Direct and Secondary Service Connection

If you don’t qualify under the presumptive path, you can still claim hypertension through direct service connection by showing it developed during or as a result of your military service. This requires medical evidence linking your current condition to service, which typically means a nexus letter from a doctor explaining how your hypertension is connected to your time in the military. Stressful service conditions, exposure to environmental hazards, or documented elevated readings during service can all support a direct connection claim.

You can also claim hypertension as secondary to another service-connected condition. Post-traumatic stress, sleep apnea, diabetes, and kidney disease all have documented relationships with high blood pressure. The reverse works too: if your hypertension is already service-connected, you can file secondary claims for conditions it causes or worsens.

Conditions Secondary to Hypertension

A service-connected hypertension rating can open the door to additional disability ratings for conditions that stem from chronic high blood pressure. The most common secondary conditions include heart disease (coronary artery disease, heart failure, left ventricular hypertrophy), chronic kidney disease, stroke, and vision problems like retinopathy. Hypertension is the second leading cause of chronic kidney disease because it damages the small blood vessels responsible for filtering waste from your blood.

Other secondary conditions include peripheral artery disease, which narrows arteries in the limbs and reduces circulation. Aneurysms can develop when high blood pressure weakens artery walls over time. Erectile dysfunction is another recognized secondary condition, since hypertension reduces blood flow to small vessels and some blood pressure medications can contribute to the problem independently. Sleep apnea has a well-documented bidirectional relationship with hypertension, where each condition can worsen the other, making it possible to claim in either direction.

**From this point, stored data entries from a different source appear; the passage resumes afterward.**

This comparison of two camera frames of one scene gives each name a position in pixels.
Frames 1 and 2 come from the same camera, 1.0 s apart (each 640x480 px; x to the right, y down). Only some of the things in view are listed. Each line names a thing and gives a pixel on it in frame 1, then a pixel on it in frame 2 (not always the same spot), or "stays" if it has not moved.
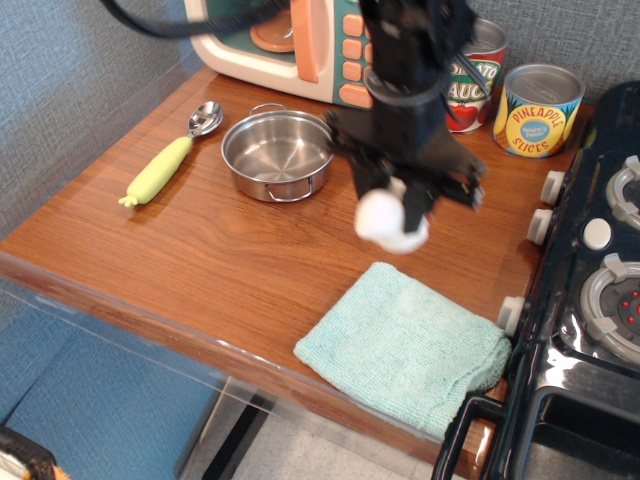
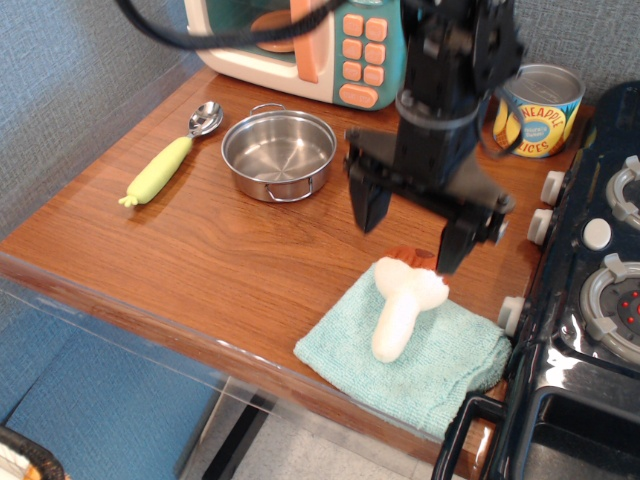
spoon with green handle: x=204 y=118 stays
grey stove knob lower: x=510 y=314 stays
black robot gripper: x=404 y=135 → x=433 y=158
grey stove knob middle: x=538 y=225 stays
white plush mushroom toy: x=380 y=216 → x=408 y=292
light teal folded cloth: x=406 y=346 stays
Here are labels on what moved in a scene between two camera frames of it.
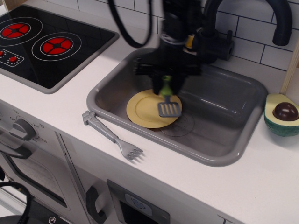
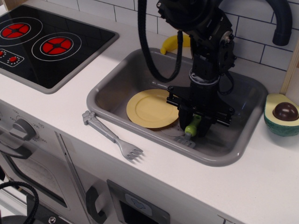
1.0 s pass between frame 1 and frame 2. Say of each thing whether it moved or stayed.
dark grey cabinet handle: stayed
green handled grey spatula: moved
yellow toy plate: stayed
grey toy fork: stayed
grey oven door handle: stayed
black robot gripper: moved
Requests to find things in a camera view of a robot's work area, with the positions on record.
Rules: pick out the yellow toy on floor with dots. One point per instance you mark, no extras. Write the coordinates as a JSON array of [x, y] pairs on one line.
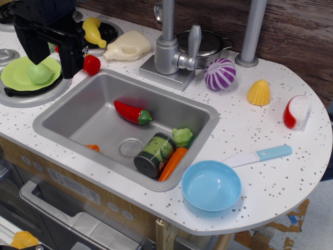
[[24, 239]]

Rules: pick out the light green toy broccoli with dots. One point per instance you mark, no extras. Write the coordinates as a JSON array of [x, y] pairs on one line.
[[181, 136]]

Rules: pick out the silver oven door handle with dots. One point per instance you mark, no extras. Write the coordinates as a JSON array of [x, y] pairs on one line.
[[70, 221]]

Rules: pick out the yellow toy corn piece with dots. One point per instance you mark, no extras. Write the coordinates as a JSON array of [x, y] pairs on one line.
[[259, 93]]

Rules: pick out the light blue plastic bowl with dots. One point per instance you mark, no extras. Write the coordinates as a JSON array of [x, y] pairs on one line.
[[210, 188]]

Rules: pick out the blue handled toy knife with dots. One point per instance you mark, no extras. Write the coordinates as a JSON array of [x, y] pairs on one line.
[[259, 156]]

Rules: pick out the purple white striped toy onion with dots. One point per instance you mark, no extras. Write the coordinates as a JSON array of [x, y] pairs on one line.
[[220, 74]]

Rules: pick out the orange toy piece in sink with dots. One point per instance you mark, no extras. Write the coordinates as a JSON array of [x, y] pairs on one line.
[[94, 147]]

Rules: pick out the front left stove burner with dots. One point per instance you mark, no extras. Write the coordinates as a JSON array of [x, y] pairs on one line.
[[26, 99]]

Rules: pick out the grey vertical support pole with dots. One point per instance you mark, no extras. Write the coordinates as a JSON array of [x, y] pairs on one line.
[[247, 58]]

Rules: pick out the green toy cabbage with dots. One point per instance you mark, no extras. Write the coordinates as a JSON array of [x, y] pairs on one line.
[[51, 47]]

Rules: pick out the green labelled toy can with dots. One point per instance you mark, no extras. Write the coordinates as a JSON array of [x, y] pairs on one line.
[[154, 156]]

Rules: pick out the back left stove burner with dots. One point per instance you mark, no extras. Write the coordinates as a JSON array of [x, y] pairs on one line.
[[7, 19]]

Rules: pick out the back right stove burner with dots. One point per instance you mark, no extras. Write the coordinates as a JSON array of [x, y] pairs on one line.
[[108, 32]]

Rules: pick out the grey stove knob front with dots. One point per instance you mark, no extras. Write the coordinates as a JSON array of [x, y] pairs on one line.
[[7, 56]]

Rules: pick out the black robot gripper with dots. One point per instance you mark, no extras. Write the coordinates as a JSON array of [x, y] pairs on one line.
[[39, 22]]

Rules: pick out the silver toy metal pot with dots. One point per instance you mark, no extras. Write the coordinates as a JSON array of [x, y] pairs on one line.
[[210, 49]]

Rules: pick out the grey stove knob back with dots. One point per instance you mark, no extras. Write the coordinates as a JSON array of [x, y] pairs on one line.
[[77, 16]]

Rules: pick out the lime green toy plate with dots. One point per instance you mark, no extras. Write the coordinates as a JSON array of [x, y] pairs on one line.
[[14, 75]]

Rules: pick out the stove burner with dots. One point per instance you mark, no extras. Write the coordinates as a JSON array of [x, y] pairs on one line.
[[7, 19], [26, 99], [108, 32]]

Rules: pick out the pale green toy pear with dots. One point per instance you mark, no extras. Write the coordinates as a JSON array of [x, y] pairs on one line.
[[39, 74]]

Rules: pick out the cream toy detergent jug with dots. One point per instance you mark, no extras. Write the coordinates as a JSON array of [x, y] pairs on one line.
[[128, 46]]

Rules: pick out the orange toy carrot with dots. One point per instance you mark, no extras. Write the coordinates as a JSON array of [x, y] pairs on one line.
[[172, 163]]

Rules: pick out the red toy chili pepper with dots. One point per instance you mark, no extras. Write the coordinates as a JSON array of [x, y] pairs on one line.
[[133, 114]]

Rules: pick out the grey stove knob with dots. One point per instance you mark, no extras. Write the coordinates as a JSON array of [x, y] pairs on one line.
[[7, 56], [77, 16]]

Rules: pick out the red white toy sushi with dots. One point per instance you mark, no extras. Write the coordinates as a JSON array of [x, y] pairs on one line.
[[296, 113]]

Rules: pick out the silver toy faucet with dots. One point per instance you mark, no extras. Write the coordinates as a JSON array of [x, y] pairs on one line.
[[169, 66]]

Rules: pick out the red toy ketchup bottle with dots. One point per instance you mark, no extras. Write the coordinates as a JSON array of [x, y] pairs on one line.
[[91, 63]]

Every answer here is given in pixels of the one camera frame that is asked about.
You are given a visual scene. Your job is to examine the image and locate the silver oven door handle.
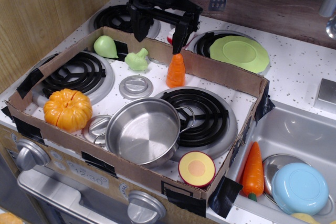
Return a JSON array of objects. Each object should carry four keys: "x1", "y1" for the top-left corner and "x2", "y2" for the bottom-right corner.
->
[{"x1": 17, "y1": 169, "x2": 116, "y2": 223}]

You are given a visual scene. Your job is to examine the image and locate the light green toy broccoli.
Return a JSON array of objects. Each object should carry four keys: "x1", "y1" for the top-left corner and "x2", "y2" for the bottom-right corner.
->
[{"x1": 124, "y1": 48, "x2": 148, "y2": 71}]

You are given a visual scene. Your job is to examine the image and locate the right silver oven knob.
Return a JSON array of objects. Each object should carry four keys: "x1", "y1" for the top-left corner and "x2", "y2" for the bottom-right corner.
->
[{"x1": 127, "y1": 190, "x2": 166, "y2": 224}]

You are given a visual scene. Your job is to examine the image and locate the rear right black burner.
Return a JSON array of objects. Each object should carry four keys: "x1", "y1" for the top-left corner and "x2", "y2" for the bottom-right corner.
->
[{"x1": 195, "y1": 31, "x2": 245, "y2": 58}]

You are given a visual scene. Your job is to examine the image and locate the orange object bottom left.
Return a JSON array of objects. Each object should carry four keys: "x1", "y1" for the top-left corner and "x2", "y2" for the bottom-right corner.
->
[{"x1": 0, "y1": 212, "x2": 23, "y2": 224}]

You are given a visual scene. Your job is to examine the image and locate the yellow toy in sink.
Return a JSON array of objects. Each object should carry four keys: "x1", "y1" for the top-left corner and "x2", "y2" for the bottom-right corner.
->
[{"x1": 291, "y1": 213, "x2": 320, "y2": 224}]

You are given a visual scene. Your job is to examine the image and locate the silver sink basin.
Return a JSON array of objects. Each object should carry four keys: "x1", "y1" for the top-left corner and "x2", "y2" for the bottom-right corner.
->
[{"x1": 227, "y1": 102, "x2": 335, "y2": 223}]

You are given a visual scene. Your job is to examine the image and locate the light green plastic plate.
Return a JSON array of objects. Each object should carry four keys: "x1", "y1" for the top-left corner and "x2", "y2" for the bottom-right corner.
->
[{"x1": 209, "y1": 36, "x2": 270, "y2": 73}]

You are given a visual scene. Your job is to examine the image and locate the silver stove knob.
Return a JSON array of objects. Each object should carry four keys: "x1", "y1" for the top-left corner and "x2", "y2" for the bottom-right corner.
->
[
  {"x1": 119, "y1": 75, "x2": 153, "y2": 100},
  {"x1": 82, "y1": 115, "x2": 112, "y2": 147}
]

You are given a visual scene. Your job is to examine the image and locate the orange toy carrot in sink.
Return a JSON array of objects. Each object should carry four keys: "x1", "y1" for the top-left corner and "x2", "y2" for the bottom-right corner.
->
[{"x1": 241, "y1": 142, "x2": 264, "y2": 202}]

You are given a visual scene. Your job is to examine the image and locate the stainless steel pot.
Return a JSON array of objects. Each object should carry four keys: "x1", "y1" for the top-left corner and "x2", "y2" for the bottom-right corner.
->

Recent Rating Schedule Updates

The VA updated its cardiovascular rating schedule to modernize terminology and clarify criteria. Claims that were pending on November 14, 2021 are evaluated under both the old and new criteria, with the VA applying whichever version is more favorable. If you already have a hypertension rating, the VA will not reduce it solely because of the schedule change. The core blood pressure thresholds for each rating level remain the same, so these updates primarily affect how conditions are named and categorized rather than the numbers that determine your percentage.